Traditionally, f2 medium is used for cultivation. What is 3 N-BBM +V medium? Why it was used in the study?

In addition, “Cultures were grown for 21 days”.  What stage of culture growth does this time period correspond to? I think this is too long-term cultivation. Justify your chose, it is important. It is well-known that fatty acid composition of microalgae depends on their stage of grown. Moreover, what was cell count at harvesting as well as maximum specific growth rate and maximum biomass concentration?

It is necessary to describe in detail “a modified multi-step Bligh & Dyer procedure” for lipids extraction using the study.

“Transesterification was carried out with 2 M potassium methoxide and 20% HCl in methanol, followed by heating at 70 °C for 30 min” Did the authors use these reagents together? Describe in detail fatty acid methyl esters preparation, GLC analysis, identification and quantification. Please if the authors generally accepted or common methods, provide references with their description.

Discussion

169-173. It was in Introduction. Delete.

173. The authors should not repeat the detailed description of the results in the Discussion section.

176-190. The effect of cultivation conditions, medium etc. was not studied in the manuscript; therefore, it is inappropriate to discuss the effect of cultivation conditions on biomass and lipid levels.

190-202. This does not apply to the results obtained and therefore, it should be deleted.

203-208. The authors repeatedly return to the topic of the influence of culture conditions on the composition of lipids, although their research does not address this topic.

223-227. Redundancy. Similar to Introduction L. 37-42.

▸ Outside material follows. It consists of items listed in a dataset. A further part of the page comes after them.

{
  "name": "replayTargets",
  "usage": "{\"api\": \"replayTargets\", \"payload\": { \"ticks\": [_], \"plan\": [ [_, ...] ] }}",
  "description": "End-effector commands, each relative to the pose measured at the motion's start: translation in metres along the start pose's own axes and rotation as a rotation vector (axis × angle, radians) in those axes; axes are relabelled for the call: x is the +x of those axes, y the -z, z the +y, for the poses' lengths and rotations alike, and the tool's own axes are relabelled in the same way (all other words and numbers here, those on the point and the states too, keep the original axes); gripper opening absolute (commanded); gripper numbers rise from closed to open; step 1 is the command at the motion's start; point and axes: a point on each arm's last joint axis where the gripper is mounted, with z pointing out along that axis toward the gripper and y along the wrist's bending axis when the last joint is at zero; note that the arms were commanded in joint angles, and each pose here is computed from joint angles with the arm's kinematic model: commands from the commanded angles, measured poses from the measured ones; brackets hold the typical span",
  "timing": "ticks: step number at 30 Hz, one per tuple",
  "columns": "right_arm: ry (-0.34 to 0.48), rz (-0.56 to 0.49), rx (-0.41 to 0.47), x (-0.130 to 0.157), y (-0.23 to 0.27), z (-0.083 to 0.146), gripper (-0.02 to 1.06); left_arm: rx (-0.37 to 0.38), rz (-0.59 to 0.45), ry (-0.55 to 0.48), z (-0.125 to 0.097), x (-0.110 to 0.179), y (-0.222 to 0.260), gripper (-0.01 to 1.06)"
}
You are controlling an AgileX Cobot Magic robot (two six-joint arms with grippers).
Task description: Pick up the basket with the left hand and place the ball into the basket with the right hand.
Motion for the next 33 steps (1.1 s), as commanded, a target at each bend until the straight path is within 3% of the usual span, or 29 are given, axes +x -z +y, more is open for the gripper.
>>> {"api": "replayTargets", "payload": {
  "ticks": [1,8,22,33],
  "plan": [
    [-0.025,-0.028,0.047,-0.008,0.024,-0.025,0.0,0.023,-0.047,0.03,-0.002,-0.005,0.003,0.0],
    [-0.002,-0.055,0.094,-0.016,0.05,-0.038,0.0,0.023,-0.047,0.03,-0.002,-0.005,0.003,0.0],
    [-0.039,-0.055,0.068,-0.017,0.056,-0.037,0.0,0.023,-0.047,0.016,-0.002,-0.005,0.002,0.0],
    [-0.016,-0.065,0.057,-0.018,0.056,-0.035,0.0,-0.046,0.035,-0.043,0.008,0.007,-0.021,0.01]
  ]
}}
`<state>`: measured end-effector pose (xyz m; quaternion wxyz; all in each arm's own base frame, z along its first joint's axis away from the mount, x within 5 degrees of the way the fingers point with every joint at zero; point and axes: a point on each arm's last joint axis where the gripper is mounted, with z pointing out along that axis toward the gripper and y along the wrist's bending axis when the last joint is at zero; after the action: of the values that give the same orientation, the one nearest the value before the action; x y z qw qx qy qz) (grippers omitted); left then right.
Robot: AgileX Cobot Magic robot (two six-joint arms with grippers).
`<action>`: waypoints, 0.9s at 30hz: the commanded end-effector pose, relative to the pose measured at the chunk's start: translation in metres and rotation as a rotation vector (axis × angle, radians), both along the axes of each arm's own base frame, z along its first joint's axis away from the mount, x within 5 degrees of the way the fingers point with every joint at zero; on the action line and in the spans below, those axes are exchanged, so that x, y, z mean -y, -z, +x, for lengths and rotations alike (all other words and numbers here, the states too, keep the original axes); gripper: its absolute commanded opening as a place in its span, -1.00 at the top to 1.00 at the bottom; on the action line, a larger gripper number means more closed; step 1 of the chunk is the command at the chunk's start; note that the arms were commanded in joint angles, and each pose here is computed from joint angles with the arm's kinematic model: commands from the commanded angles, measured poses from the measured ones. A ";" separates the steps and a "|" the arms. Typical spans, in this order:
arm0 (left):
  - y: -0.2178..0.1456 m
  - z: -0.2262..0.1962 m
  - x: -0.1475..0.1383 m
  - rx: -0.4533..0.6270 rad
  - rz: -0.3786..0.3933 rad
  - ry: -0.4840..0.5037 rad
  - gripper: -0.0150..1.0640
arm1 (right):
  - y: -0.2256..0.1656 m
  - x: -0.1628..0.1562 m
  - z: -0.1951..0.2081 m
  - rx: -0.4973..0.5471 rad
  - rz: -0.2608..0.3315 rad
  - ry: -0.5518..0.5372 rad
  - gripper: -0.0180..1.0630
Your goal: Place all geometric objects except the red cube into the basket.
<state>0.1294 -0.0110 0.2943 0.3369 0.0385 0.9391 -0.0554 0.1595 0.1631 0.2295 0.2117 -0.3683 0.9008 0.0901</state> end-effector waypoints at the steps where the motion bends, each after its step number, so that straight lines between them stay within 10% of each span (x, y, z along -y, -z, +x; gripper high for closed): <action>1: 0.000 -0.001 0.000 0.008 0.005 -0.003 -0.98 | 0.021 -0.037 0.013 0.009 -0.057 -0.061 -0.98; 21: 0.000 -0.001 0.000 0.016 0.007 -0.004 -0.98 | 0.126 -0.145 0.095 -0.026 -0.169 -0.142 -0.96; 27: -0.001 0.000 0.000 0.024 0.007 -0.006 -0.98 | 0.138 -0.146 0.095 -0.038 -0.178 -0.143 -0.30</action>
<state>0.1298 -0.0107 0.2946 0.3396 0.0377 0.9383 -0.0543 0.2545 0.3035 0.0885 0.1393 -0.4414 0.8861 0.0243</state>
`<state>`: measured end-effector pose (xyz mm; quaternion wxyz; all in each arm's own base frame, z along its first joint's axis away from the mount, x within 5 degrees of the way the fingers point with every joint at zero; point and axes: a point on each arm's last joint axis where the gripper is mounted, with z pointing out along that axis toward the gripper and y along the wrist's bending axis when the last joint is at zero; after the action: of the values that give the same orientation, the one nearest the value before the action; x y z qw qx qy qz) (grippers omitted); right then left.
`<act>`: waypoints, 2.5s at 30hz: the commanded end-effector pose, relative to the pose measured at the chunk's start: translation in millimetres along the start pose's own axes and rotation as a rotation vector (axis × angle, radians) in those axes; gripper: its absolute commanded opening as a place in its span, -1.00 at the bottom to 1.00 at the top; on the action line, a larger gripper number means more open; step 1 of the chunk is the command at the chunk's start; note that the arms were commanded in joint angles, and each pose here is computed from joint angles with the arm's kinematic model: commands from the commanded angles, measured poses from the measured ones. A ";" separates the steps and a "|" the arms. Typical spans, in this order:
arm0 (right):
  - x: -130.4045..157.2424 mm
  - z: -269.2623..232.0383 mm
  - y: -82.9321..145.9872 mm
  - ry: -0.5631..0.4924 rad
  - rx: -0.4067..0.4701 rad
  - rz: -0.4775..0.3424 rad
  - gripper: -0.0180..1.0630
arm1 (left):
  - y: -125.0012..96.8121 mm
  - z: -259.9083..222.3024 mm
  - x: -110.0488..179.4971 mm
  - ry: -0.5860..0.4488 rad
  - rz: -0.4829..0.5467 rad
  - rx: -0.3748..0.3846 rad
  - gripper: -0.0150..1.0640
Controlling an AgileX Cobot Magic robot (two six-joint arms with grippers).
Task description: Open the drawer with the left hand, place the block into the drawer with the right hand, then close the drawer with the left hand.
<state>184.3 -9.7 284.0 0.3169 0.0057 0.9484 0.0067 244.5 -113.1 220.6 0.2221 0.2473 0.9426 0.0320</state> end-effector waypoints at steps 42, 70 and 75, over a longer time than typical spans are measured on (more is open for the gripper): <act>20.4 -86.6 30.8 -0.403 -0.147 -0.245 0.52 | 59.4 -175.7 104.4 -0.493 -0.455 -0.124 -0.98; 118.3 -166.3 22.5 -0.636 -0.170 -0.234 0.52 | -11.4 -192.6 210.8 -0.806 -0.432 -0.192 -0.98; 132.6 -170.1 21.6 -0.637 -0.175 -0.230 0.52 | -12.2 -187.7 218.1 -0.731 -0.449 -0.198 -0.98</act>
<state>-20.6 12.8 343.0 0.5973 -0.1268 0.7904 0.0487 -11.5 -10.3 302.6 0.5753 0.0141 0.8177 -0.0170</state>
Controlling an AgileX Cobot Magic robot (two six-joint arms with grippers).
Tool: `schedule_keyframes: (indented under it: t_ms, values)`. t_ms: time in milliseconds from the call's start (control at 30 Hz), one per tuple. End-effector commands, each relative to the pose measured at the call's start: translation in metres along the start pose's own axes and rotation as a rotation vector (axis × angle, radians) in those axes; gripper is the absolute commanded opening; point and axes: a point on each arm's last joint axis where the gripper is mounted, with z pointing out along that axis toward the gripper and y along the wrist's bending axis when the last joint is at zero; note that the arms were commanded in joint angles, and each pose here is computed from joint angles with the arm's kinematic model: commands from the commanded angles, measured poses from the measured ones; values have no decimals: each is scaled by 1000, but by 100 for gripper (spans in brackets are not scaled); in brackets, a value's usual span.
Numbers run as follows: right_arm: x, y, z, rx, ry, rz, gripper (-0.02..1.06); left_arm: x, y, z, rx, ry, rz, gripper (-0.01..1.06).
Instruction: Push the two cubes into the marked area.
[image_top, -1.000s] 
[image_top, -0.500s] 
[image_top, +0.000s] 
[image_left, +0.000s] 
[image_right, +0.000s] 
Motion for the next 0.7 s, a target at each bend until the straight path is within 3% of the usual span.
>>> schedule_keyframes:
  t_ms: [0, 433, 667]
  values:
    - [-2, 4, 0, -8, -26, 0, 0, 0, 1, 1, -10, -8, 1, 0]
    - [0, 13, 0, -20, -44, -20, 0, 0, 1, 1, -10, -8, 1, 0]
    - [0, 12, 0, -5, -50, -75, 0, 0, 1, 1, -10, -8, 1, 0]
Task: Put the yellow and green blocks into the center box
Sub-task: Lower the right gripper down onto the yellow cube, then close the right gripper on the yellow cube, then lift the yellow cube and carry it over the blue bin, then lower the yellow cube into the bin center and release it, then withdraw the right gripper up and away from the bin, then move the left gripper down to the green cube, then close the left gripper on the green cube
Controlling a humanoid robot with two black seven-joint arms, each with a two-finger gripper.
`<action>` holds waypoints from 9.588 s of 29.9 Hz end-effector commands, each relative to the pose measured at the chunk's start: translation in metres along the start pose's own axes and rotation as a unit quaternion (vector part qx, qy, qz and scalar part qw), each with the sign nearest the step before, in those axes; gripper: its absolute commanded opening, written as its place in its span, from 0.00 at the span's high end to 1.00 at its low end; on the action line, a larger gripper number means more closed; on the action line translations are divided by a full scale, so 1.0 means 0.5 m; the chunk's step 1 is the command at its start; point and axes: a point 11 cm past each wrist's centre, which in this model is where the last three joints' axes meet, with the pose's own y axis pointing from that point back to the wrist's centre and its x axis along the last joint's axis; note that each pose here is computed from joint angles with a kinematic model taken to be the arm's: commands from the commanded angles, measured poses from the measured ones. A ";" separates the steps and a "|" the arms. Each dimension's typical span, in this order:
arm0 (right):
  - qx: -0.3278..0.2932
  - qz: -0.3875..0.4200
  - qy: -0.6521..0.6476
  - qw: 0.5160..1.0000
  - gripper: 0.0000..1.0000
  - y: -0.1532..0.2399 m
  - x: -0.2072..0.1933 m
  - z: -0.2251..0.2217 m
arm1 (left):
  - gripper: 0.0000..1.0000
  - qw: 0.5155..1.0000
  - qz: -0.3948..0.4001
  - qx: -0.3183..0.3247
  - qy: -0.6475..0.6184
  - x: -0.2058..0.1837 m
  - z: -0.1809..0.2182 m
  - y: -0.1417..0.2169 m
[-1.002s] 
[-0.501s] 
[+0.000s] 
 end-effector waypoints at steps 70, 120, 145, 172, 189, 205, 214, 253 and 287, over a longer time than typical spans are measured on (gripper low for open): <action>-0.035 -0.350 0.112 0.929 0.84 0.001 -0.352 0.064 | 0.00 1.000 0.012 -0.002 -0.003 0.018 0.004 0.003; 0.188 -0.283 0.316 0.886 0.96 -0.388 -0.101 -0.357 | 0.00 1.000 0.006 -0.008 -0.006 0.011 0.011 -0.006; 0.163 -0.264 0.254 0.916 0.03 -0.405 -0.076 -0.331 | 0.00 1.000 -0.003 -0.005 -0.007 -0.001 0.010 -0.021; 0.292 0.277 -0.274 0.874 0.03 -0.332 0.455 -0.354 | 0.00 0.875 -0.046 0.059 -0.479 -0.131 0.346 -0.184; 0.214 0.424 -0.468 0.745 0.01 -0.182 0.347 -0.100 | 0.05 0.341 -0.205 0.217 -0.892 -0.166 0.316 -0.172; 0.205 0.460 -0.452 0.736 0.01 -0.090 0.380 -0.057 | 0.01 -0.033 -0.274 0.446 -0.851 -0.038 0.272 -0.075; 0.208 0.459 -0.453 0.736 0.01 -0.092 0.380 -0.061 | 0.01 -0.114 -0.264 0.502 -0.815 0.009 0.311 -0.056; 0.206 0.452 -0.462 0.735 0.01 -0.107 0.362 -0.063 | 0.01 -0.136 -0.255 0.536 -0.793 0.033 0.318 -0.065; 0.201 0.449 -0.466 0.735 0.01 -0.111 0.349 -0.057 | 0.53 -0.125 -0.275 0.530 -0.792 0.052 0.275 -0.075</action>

228-231. Redundancy. Similar to Introduction.

231-239. A detailed description of the results in the Discussion is inappropriate.

240-250 Previously, Qiu and colleagues demonstrated results, where feeding by 4 mg/mL wastewater-cultivated C. sorokiniana significantly extended the median lifespan of Drosophila [7]. In this regard, there is the contradiction with the conclusion: “The findings provide initial evidence that microalgae supplementation can positively in fluence key health parameters, underscoring their potential as a sustainable lipid source.”

247-250. “Thus, our study addresses an important gap by evaluating the nutritional value of microalgae using D.melanogaster, a model that remains largely underexplored in this context. “ I find this statement too ambitious and early.

To summarize, there is really no discussion of the results.